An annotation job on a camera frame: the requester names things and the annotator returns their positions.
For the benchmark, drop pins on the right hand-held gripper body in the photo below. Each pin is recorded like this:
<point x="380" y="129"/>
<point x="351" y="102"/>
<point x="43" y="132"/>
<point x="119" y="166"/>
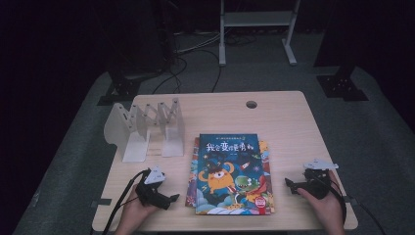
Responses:
<point x="316" y="186"/>

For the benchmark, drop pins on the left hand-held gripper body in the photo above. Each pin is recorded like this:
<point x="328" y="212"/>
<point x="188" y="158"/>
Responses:
<point x="150" y="195"/>

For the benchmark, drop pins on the many-creatures picture book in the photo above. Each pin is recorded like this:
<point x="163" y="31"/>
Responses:
<point x="192" y="169"/>

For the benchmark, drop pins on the blue monster picture book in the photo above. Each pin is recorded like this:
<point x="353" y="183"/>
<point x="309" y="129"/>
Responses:
<point x="228" y="169"/>

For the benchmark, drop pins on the white expandable book rack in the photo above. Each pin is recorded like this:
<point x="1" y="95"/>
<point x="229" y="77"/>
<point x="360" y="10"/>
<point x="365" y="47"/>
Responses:
<point x="137" y="130"/>

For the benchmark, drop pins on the person's left hand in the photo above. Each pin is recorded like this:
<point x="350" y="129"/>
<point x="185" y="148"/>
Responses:
<point x="135" y="212"/>

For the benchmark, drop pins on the person's right hand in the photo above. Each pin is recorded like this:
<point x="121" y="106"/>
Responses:
<point x="331" y="209"/>

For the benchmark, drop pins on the grey tape strip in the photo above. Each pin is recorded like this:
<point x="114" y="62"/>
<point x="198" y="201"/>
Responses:
<point x="101" y="202"/>
<point x="347" y="199"/>

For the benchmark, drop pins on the black stand with base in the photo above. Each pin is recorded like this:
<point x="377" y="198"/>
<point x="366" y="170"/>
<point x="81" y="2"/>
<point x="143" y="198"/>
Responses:
<point x="341" y="86"/>
<point x="125" y="86"/>

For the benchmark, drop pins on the white metal stand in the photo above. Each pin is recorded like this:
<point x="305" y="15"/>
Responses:
<point x="257" y="19"/>

┄┄┄┄┄┄

▸ Task requirements
Return the material in full, word for word, and skip the pictures.

▸ Task answer
An annotation job on a camera frame: the requester names things and the annotator returns their positions.
For the benchmark, drop pins on the right hand-held gripper body in the photo below. Each pin is recorded like this:
<point x="380" y="129"/>
<point x="351" y="102"/>
<point x="43" y="132"/>
<point x="119" y="166"/>
Responses:
<point x="316" y="186"/>

For the benchmark, drop pins on the left hand-held gripper body in the photo above. Each pin is recorded like this:
<point x="328" y="212"/>
<point x="188" y="158"/>
Responses:
<point x="150" y="195"/>

For the benchmark, drop pins on the many-creatures picture book in the photo above. Each pin is recorded like this:
<point x="163" y="31"/>
Responses:
<point x="192" y="169"/>

For the benchmark, drop pins on the blue monster picture book in the photo above. Each pin is recorded like this:
<point x="353" y="183"/>
<point x="309" y="129"/>
Responses:
<point x="228" y="169"/>

For the benchmark, drop pins on the white expandable book rack in the photo above. Each pin is recorded like this:
<point x="1" y="95"/>
<point x="229" y="77"/>
<point x="360" y="10"/>
<point x="365" y="47"/>
Responses:
<point x="137" y="130"/>

For the benchmark, drop pins on the person's left hand in the photo above. Each pin is recorded like this:
<point x="350" y="129"/>
<point x="185" y="148"/>
Responses:
<point x="135" y="212"/>

For the benchmark, drop pins on the person's right hand in the photo above. Each pin is recorded like this:
<point x="121" y="106"/>
Responses:
<point x="331" y="209"/>

For the benchmark, drop pins on the grey tape strip in the photo above. Each pin is recorded like this:
<point x="114" y="62"/>
<point x="198" y="201"/>
Responses:
<point x="101" y="202"/>
<point x="347" y="199"/>

For the benchmark, drop pins on the black stand with base in the photo above. Each pin is recorded like this:
<point x="377" y="198"/>
<point x="366" y="170"/>
<point x="81" y="2"/>
<point x="143" y="198"/>
Responses:
<point x="341" y="86"/>
<point x="125" y="86"/>

For the benchmark, drop pins on the white metal stand in the photo above. Each pin is recorded like this:
<point x="305" y="15"/>
Responses:
<point x="257" y="19"/>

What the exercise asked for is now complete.